(Description of the task): Reproduce only what lies between the first line of the material below and the line containing "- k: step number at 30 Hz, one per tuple", with both of those lines included and every line kept exact.

[[ Data for this exercise open ]]

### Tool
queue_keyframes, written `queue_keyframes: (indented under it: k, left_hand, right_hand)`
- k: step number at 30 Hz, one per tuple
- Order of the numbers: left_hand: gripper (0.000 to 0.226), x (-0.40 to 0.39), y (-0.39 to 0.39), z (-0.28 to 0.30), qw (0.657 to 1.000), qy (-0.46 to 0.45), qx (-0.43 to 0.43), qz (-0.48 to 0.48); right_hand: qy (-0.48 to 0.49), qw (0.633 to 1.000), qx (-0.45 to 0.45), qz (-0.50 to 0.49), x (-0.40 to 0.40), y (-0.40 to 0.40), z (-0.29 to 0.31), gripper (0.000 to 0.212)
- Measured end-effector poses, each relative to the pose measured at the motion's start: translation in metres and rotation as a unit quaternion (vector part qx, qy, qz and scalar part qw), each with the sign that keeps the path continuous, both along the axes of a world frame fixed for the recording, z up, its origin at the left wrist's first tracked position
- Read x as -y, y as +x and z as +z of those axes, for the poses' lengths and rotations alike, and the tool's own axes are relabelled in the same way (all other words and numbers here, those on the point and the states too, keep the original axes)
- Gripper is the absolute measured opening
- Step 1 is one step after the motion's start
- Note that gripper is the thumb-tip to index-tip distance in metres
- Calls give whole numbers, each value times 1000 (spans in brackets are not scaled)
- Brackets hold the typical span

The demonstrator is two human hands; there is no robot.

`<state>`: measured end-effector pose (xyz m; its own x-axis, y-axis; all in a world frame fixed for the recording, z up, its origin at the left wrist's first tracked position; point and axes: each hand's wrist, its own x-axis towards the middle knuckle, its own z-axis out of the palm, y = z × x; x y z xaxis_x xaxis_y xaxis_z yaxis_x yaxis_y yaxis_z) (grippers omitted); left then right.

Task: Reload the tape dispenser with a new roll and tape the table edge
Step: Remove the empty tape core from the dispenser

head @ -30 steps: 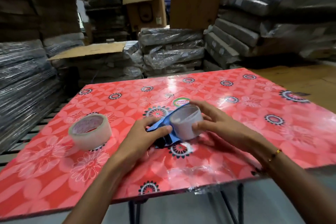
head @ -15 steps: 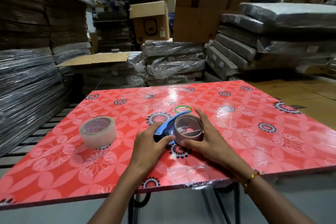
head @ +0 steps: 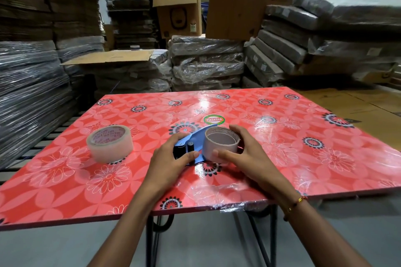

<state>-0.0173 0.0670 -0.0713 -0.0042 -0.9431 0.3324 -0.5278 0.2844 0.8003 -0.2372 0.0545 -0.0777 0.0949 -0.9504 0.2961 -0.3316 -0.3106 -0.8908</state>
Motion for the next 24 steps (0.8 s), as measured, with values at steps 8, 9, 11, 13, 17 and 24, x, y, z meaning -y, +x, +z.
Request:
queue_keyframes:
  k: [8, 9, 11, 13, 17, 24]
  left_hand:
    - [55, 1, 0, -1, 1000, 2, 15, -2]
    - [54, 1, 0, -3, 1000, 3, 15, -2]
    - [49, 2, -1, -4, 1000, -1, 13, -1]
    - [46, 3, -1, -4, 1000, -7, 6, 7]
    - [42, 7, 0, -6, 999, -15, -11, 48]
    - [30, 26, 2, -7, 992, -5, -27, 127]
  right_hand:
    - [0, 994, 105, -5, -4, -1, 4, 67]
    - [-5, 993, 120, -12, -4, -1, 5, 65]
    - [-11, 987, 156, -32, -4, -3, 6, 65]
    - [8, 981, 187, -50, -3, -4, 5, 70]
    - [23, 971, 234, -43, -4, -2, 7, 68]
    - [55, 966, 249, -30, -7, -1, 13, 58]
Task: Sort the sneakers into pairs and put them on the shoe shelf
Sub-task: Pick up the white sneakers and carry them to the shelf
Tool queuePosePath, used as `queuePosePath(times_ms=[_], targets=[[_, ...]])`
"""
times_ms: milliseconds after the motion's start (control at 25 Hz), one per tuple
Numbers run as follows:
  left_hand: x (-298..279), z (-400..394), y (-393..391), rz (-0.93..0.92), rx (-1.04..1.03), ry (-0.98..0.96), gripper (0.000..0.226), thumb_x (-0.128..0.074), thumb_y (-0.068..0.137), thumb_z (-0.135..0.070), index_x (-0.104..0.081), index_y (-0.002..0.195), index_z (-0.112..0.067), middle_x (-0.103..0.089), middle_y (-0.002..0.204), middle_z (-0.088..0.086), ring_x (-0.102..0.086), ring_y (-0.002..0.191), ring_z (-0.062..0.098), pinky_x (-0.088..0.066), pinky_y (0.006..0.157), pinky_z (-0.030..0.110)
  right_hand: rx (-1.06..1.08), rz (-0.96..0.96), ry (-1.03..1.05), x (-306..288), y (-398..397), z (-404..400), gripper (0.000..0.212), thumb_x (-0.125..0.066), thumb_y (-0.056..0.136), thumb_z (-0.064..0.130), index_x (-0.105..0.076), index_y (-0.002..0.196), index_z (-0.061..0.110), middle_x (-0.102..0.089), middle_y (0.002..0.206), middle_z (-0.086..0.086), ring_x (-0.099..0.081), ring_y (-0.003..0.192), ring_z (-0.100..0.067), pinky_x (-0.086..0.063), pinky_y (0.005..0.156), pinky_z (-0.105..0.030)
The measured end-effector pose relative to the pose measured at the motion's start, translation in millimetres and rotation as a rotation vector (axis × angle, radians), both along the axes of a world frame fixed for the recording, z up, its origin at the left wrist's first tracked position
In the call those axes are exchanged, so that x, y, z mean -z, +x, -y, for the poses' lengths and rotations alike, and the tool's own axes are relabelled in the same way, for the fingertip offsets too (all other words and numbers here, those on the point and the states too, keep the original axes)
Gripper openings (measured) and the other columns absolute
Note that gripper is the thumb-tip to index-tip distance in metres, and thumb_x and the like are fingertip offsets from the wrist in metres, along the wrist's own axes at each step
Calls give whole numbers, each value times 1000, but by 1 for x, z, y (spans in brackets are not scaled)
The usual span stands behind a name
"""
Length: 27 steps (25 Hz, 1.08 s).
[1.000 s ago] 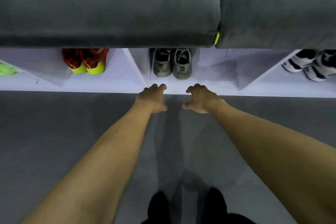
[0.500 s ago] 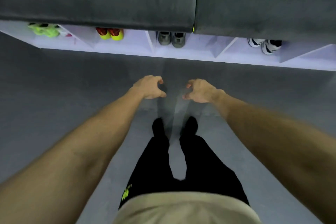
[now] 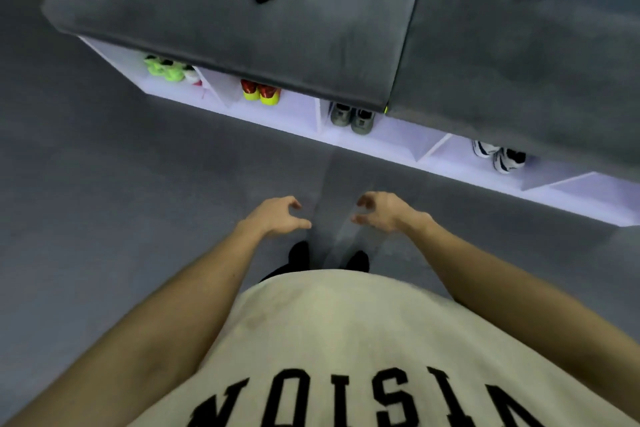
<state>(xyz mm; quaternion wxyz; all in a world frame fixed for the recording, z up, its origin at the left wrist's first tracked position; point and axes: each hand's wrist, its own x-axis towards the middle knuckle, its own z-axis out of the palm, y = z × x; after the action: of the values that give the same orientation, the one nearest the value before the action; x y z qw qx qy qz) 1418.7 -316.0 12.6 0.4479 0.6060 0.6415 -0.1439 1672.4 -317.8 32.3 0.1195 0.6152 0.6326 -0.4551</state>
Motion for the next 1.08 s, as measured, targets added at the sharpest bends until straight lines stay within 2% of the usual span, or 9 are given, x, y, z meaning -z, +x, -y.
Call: queuePosePath(times_ms=[240,440,560,720,840,1080], targets=[[3,49,-23,-37,-315,-28,66,-70,72,-60,-54,128,-28,-56,133,3,-54,118,23,-43,96,33,-250,-3,-26,8,-29,-11,55,-64,85,40,-49,132,15,-54,134,-5,-53,118,-22,-43,98,-33],[9,101,-50,-23,-585,-61,58,-70,75,-55,-57,124,-28,-60,125,1,-57,110,22,-40,84,27,-461,7,-42,11,-83,-26,51,-69,81,40,-55,125,16,-60,124,-6,-56,114,-23,-42,93,-28],[14,125,-77,3,-736,-76,49,-71,77,-53,-60,117,-27,-62,121,0,-58,108,20,-46,93,33,-588,23,-31,12,-127,-33,51,-71,80,39,-57,123,16,-62,122,-5,-57,112,-22,-42,92,-28],[22,140,-128,40,-813,-109,50,-70,79,-49,-60,121,-23,-62,123,2,-58,110,22,-46,99,39,-711,88,-38,19,-197,-40,51,-71,80,39,-56,124,18,-60,125,-6,-58,111,-22,-44,93,-30],[18,138,-197,57,-852,-93,58,-69,80,-50,-55,129,-23,-58,128,3,-55,115,23,-43,100,33,-766,110,-51,25,-278,-43,52,-71,81,37,-55,126,18,-58,128,-6,-56,115,-23,-44,96,-31],[7,130,-348,11,-850,-90,62,-69,80,-53,-52,131,-23,-54,133,5,-52,118,24,-42,98,32,-751,19,-45,15,-442,-44,48,-71,82,35,-57,124,16,-58,127,-6,-55,115,-24,-43,95,-32]])
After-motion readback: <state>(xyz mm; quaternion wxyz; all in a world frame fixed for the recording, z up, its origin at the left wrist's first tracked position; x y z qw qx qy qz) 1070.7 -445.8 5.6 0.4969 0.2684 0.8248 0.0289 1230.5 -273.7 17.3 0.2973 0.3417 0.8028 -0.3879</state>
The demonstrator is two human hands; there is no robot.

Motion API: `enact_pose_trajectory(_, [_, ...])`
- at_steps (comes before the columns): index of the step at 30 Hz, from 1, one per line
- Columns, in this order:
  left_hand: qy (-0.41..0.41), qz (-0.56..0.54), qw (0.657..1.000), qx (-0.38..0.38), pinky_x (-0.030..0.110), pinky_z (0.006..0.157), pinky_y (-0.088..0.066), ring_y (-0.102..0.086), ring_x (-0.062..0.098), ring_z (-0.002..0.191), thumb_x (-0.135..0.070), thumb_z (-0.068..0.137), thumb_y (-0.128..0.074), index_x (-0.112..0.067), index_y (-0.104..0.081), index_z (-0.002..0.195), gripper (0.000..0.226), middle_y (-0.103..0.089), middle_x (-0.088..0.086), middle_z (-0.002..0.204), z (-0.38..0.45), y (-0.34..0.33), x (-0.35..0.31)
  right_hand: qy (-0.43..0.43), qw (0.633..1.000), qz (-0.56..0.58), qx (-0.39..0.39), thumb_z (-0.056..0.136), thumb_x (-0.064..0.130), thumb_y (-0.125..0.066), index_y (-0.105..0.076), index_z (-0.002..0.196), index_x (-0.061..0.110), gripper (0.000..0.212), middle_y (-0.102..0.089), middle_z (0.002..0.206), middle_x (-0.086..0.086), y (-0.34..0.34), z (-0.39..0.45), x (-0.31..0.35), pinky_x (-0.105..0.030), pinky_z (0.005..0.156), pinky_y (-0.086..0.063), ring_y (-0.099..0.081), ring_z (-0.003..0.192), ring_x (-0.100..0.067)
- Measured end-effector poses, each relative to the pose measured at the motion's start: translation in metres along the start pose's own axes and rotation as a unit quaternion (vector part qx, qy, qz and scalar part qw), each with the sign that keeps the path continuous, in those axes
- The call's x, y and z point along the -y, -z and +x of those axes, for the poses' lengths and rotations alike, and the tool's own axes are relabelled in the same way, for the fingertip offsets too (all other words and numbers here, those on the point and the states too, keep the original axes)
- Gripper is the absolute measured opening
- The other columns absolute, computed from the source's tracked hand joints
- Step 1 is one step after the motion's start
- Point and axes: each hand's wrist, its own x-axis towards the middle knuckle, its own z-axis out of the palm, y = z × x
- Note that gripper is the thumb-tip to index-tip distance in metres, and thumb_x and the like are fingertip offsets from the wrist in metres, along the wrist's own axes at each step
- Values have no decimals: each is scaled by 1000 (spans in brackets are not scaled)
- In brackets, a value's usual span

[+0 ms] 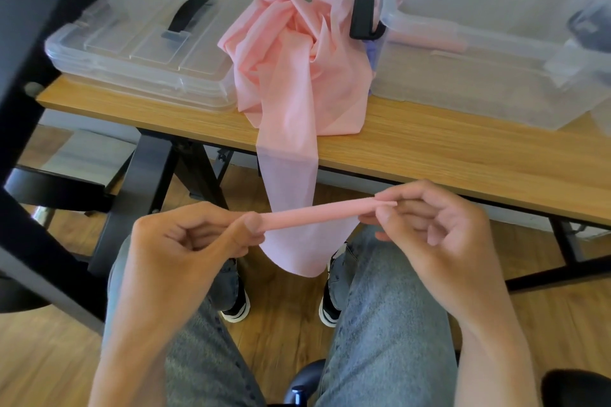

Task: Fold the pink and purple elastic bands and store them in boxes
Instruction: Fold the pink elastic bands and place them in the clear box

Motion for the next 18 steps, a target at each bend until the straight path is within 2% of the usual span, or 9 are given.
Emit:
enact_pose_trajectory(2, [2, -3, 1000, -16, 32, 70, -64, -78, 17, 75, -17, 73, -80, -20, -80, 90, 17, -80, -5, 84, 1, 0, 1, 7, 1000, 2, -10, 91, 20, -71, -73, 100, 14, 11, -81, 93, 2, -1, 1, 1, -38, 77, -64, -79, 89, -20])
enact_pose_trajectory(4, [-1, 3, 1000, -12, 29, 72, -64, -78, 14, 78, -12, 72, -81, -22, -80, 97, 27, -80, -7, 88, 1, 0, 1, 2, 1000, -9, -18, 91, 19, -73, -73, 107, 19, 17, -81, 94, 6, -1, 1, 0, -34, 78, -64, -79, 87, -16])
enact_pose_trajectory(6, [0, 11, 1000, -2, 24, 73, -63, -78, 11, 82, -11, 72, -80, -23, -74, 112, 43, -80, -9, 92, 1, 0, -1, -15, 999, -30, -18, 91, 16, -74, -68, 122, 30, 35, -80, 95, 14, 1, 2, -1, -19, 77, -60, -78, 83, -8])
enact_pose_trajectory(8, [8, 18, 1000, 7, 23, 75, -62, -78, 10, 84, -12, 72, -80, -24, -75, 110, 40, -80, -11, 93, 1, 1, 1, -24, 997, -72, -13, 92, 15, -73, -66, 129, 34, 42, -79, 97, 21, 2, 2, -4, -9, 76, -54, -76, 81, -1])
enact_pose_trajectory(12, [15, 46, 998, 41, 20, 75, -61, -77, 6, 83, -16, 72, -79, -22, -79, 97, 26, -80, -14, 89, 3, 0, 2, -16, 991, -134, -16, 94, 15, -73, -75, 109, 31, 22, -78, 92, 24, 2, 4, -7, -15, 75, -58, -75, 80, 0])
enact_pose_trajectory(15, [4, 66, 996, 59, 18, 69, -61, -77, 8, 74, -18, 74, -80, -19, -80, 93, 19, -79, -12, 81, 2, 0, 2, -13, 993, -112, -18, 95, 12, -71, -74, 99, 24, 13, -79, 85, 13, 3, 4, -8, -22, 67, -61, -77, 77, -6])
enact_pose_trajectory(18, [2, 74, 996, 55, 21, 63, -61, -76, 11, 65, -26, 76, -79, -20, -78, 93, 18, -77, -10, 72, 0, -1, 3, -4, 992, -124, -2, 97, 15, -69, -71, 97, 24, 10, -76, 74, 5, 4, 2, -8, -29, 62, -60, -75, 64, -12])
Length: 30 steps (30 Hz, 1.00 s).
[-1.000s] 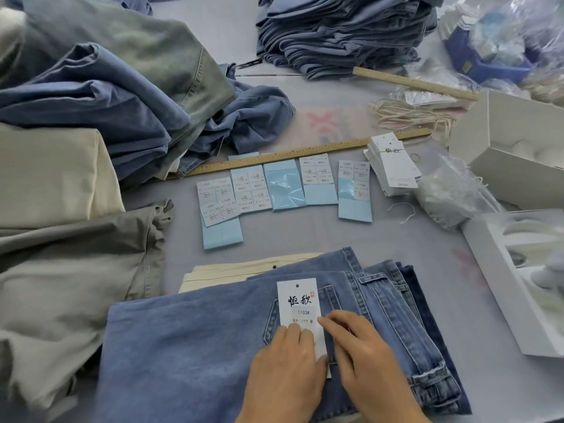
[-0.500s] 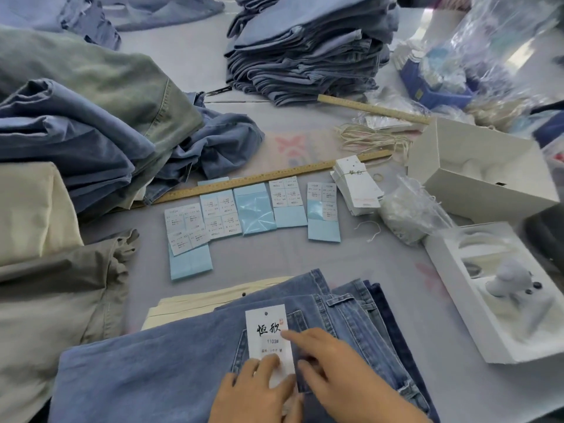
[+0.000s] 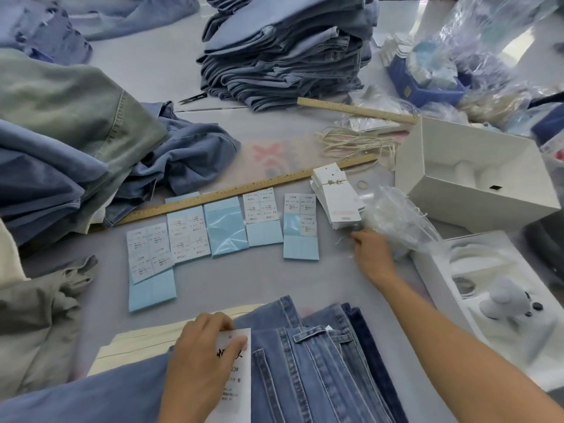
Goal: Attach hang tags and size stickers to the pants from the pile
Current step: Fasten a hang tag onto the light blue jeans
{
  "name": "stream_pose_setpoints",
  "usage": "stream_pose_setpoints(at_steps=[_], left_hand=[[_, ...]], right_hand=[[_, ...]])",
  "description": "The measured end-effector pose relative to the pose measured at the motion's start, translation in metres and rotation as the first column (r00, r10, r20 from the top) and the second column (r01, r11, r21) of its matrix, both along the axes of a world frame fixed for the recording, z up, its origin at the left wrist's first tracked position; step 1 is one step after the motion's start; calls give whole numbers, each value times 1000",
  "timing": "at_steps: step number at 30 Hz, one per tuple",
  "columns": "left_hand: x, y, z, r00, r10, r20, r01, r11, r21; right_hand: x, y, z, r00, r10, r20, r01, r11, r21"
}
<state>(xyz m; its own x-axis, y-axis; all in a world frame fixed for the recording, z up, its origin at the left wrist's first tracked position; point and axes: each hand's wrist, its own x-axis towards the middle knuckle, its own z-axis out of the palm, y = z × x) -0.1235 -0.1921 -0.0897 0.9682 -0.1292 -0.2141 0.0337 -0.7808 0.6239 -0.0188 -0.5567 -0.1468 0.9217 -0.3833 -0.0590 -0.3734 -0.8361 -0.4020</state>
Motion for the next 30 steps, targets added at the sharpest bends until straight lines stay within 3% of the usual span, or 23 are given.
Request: stream_pose_setpoints(at_steps=[3, 7, 11, 14, 21, 23, 25, 28, 30], left_hand=[[5, -4, 3, 989, 116, -95, -136, 963, -235], [10, -2, -3, 942, 209, -261, -299, 877, -375], [8, 5, -5, 908, 239, -345, -388, 793, -469], [4, 10, -6, 888, 211, -408, -414, 753, -511], [-5, 23, -5, 889, 238, -391, -430, 731, -530], [-9, 27, -5, 899, 237, -369, -416, 728, -545], [-12, 29, -4, 899, 241, -365, -420, 706, -570], [-17, 29, -2, 881, 275, -384, -464, 652, -599], [-19, 29, -2, 870, 302, -391, -490, 624, -608]], right_hand=[[23, 5, -15, 989, 148, -21, -149, 980, -130], [28, 7, -26, 960, 265, 88, -249, 955, -161], [21, 0, -30, 900, 402, 167, -370, 909, -191], [16, -10, -28, 857, 495, 145, -452, 857, -248], [11, 13, -17, 856, 512, 74, -452, 811, -372], [4, 34, -5, 891, 425, 161, -376, 888, -263], [-7, 60, 14, 932, 245, 268, -254, 967, 0], [-41, 113, 58, 943, 21, 333, -176, 880, 442], [-75, 151, 82, 943, 43, 330, -230, 800, 554]])
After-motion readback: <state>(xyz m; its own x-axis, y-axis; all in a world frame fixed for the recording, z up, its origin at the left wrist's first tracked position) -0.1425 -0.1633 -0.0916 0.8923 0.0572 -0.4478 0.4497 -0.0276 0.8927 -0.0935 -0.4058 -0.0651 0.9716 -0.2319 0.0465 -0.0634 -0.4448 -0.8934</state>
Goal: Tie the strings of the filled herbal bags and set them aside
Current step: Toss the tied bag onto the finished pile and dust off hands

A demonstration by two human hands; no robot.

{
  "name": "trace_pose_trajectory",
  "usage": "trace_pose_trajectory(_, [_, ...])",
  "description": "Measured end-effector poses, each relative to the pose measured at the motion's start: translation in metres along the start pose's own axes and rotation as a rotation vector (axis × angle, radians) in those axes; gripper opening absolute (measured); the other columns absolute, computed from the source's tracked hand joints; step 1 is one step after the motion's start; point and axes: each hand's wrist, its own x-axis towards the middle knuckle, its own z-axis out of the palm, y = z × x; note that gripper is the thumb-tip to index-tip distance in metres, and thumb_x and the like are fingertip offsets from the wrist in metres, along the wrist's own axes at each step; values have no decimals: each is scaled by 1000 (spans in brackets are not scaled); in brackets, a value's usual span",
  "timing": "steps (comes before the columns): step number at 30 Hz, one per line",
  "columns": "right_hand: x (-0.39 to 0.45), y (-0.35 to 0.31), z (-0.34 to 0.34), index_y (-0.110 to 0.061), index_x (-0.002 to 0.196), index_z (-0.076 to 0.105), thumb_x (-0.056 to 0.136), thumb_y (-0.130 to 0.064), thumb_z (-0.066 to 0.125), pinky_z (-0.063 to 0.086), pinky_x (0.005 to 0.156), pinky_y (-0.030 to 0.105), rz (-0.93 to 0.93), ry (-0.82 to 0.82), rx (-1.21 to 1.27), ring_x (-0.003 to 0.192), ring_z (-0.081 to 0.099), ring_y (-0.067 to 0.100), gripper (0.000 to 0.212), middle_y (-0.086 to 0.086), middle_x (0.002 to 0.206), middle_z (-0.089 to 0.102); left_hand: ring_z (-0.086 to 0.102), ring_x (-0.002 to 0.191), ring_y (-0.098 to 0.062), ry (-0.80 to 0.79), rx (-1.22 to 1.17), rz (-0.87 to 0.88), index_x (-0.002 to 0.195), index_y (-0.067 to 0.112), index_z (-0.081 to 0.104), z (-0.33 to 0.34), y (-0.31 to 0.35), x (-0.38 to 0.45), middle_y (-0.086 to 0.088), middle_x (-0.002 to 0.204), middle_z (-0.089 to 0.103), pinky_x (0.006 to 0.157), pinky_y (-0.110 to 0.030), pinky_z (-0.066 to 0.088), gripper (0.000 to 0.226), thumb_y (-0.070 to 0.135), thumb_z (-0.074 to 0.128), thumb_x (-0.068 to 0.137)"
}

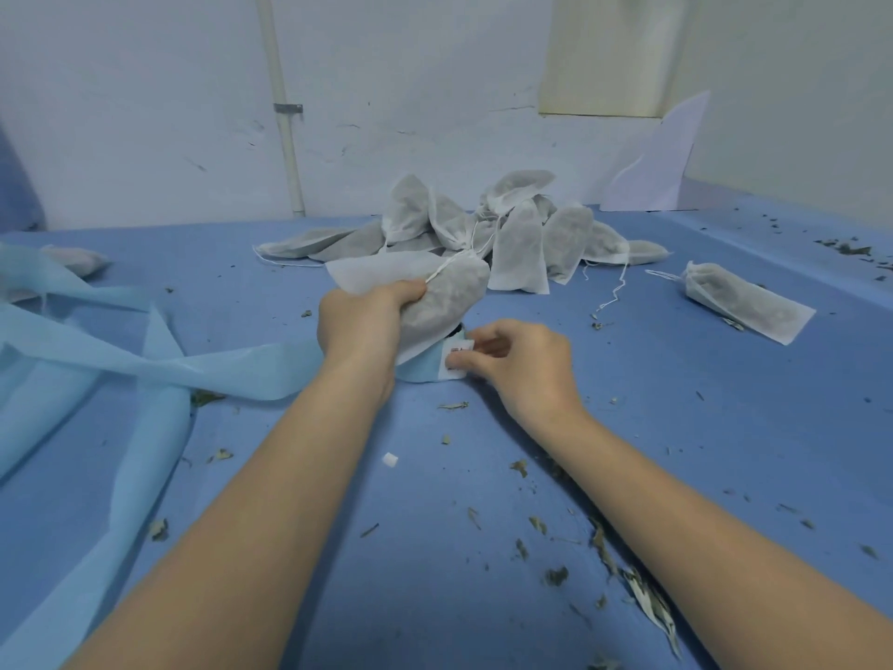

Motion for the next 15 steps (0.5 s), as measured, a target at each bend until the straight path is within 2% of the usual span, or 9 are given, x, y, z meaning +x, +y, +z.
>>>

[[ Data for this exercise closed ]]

(Answer to this exercise):
### Tool
queue_keyframes, written `queue_keyframes: (indented under it: k, left_hand, right_hand)`
- k: step number at 30 Hz, one per tuple

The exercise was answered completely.